Quick follow-up to meeting
According to Lankester, there will be a quick follow-up to the meeting. ‘Innovative treatment of rare diseases, often developed with public money, requires a customised approach to secure sustainable access. We hope to enable this process through this consortium.’ The consortium has members from not only different European countries but also different fields, such as academic developers and practitioners, patient groups, funding organisations, regulatory organisations and pharmaceutical companies. And they are all pursuing the goal of creating a sustainable and affordable solution so that patients can continue to access these gene therapies.

Therapies available to patients
The meeting in London was the first brainstorming session and there proved to be great enthusiasm for the topic. Those present recognised how most promising gene therapies for rare diseases that researchers work on don’t reach the patient and agreed that solutions need to be found to this problem. For Lankester and Booth the challenge now is to find the best way to pursue this further. ‘We are going to create a structure to coordinate, support and advise and thus ensure that therapies become and remain available,’ says Lankester.
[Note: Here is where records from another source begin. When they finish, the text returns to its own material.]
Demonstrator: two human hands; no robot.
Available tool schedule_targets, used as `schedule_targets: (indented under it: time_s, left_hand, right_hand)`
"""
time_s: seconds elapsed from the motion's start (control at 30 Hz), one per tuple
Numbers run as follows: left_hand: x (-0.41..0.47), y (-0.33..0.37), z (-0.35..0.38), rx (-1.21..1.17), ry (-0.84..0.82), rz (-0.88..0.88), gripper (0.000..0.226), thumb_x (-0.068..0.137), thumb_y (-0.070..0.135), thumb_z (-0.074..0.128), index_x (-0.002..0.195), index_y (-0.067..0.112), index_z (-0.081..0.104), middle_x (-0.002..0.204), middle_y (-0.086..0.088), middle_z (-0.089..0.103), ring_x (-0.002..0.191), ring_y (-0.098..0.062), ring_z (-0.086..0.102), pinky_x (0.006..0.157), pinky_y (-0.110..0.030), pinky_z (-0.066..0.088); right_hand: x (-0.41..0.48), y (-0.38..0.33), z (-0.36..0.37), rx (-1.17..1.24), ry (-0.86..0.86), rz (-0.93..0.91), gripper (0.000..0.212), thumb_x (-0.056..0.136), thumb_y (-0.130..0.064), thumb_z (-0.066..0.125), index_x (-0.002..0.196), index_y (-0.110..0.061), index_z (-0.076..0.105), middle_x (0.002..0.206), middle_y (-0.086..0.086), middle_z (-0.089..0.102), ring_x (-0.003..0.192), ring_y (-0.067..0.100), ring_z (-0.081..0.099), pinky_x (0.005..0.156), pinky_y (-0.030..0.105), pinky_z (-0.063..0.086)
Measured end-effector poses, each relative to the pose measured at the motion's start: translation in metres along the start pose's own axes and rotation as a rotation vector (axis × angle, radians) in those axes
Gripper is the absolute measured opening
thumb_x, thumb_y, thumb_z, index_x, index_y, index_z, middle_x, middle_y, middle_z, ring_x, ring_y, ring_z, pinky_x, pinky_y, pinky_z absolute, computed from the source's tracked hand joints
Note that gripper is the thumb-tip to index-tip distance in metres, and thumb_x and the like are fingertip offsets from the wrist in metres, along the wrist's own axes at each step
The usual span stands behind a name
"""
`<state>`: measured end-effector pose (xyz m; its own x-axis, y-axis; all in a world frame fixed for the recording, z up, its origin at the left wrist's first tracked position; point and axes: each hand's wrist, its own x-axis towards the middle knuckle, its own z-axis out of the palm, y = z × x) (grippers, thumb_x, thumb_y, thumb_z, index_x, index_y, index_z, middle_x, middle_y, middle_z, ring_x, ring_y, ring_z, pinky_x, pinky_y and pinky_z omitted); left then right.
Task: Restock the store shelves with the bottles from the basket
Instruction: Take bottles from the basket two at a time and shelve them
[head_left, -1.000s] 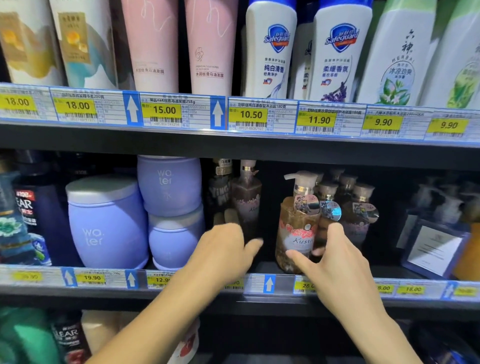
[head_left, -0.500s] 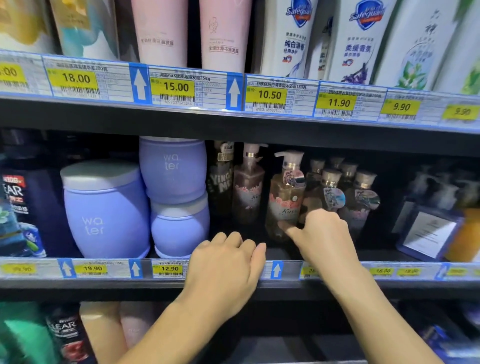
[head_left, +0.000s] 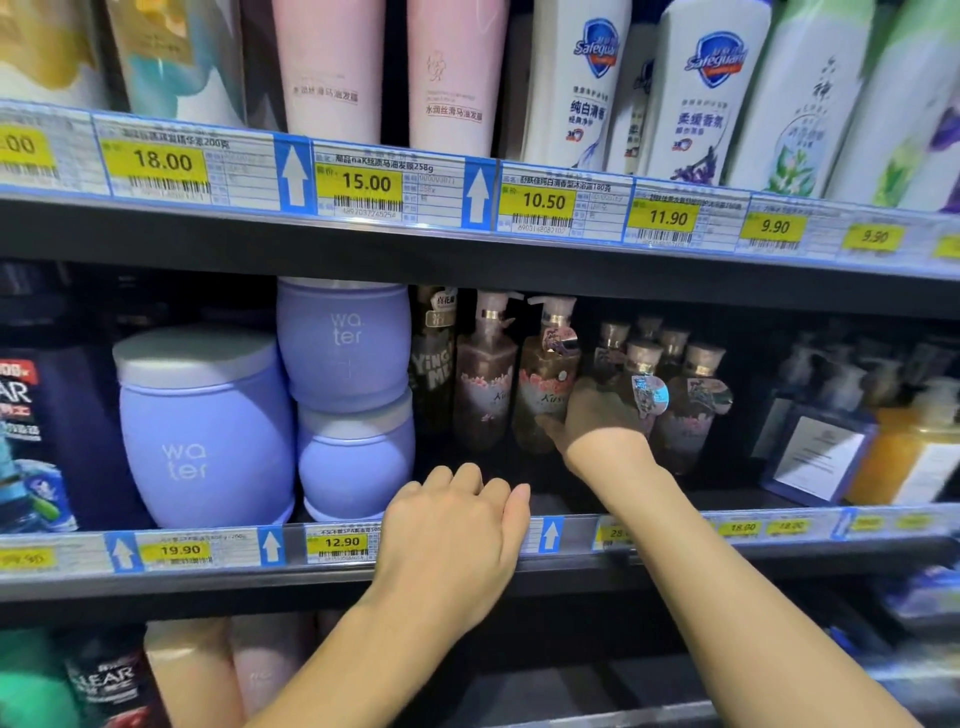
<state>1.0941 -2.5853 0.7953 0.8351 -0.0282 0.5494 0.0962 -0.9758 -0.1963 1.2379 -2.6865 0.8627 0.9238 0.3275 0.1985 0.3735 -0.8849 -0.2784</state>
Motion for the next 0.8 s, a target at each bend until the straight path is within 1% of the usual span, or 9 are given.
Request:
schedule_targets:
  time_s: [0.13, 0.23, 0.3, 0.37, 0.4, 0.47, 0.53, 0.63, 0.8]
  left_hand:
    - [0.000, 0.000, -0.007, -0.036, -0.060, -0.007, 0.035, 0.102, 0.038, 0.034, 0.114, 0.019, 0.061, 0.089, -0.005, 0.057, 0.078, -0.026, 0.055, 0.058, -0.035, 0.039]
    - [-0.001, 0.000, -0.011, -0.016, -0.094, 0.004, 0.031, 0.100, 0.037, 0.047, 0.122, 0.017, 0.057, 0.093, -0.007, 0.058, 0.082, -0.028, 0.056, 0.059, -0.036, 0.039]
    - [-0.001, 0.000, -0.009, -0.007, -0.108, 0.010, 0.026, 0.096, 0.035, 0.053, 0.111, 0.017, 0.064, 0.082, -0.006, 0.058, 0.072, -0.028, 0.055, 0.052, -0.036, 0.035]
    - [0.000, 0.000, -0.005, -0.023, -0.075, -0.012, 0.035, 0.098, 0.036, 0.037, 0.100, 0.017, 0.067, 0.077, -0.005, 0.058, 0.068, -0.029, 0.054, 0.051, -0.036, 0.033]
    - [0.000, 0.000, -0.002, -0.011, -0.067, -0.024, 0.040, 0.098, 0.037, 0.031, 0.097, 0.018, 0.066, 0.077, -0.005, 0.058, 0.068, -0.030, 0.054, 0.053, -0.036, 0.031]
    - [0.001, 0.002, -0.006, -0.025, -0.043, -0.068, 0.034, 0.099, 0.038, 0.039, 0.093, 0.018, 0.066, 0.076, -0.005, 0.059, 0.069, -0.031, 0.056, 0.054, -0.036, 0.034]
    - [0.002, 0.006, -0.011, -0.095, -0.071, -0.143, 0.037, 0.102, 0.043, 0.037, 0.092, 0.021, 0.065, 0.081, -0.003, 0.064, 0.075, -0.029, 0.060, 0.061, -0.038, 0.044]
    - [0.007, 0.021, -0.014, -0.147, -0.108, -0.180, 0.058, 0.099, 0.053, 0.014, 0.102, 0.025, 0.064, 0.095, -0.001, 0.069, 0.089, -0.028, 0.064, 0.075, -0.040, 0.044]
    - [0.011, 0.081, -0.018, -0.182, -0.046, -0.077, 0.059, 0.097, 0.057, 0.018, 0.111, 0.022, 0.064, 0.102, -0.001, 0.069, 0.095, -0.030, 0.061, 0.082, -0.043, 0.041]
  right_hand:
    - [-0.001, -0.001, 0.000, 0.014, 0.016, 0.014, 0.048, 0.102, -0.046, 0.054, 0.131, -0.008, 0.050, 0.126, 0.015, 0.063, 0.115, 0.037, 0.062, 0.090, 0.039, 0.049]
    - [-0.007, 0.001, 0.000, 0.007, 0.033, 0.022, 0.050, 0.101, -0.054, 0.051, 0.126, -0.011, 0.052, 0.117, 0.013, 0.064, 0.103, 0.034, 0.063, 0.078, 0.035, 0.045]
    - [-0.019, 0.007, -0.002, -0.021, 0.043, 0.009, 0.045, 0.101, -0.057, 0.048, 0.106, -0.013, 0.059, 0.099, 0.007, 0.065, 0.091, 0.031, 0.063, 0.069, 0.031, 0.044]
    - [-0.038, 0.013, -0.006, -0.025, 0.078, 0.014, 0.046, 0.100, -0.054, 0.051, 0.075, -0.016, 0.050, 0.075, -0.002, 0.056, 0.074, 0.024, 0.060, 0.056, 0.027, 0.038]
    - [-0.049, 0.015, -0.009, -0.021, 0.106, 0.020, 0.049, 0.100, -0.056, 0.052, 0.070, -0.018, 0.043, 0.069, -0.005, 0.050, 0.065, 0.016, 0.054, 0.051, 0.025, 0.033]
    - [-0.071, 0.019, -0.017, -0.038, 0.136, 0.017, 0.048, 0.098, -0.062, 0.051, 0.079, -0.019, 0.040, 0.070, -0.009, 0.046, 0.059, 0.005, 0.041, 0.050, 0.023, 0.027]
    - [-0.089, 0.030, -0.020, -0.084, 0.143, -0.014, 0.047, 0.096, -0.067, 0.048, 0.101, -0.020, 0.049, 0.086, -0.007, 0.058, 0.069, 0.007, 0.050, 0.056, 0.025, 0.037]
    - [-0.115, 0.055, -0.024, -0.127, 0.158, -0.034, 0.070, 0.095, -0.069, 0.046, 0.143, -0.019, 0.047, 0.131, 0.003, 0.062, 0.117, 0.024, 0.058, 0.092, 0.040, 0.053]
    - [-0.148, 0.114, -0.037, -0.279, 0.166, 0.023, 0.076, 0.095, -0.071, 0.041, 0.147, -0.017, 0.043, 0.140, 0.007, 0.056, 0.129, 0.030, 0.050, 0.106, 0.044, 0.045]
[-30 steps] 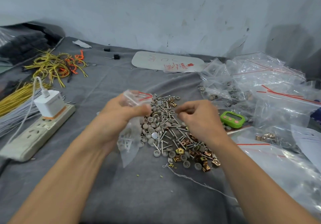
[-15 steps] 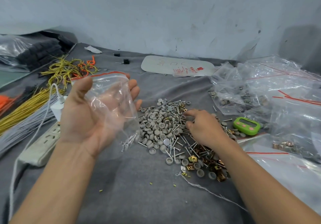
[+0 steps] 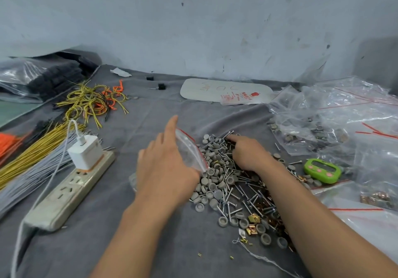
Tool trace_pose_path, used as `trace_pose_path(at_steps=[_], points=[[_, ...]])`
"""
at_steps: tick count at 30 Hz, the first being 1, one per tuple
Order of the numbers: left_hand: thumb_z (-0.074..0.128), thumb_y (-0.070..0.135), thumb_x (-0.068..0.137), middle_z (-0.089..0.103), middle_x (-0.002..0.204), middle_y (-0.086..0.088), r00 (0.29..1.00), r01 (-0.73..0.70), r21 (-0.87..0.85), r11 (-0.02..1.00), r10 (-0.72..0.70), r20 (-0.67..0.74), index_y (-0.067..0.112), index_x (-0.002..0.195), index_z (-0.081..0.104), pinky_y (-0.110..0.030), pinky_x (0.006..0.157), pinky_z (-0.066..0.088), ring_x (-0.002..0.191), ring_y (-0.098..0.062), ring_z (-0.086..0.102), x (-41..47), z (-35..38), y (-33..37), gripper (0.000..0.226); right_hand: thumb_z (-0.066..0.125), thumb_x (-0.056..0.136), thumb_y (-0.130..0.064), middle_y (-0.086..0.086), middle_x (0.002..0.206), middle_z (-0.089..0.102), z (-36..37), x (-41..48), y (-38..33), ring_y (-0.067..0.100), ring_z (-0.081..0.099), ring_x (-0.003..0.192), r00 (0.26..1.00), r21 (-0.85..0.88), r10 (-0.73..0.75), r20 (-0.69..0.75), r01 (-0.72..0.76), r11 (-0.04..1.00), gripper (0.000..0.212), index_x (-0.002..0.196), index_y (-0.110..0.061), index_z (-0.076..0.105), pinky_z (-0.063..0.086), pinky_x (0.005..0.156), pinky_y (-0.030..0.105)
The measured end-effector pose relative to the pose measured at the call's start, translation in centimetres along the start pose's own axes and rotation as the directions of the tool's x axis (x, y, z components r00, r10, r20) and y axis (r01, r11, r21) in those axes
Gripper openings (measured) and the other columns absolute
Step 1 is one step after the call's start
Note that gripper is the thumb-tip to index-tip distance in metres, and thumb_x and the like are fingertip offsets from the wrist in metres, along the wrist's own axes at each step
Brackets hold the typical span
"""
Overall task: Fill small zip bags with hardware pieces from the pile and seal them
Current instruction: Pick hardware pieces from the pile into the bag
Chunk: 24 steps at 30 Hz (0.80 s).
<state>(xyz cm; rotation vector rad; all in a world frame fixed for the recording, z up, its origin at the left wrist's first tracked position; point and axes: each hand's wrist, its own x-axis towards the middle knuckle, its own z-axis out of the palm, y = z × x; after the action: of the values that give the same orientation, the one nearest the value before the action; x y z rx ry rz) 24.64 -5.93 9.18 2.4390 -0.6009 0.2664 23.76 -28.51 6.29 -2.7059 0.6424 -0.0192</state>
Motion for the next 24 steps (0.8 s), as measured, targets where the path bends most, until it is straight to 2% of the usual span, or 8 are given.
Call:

International response to rare diseases
‘It’ll be a challenge because each country looks at and deals with this in its own particular way, so it’s different in each country. However, everyone agrees that we have to tackle this together. This is also to ensure we don’t all come up with individual solutions to this international problem. You have to tackle rare diseases internationally because of their volume. Then the AGORA consortium would be a connecting and guiding force that ensures everyone is on the same page and that ultimately therapies are not lost or left on the shelf,’ says Lankester.

AGORA to ensure access
Lankester and Booth are currently working on the action items from the meeting. They aim to create a small organisation and are currently exploring – in close consultation with the various stakeholders – how best to do so. The organisation will ensure that therapies that have been developed and cannot be offered in the traditional way are made available at a fair price to patients within this European network. It will also make sure that the proper steps are taken and everything is documented. Lankester and his colleagues aim to have the basic structure in place for AGORA in the new year.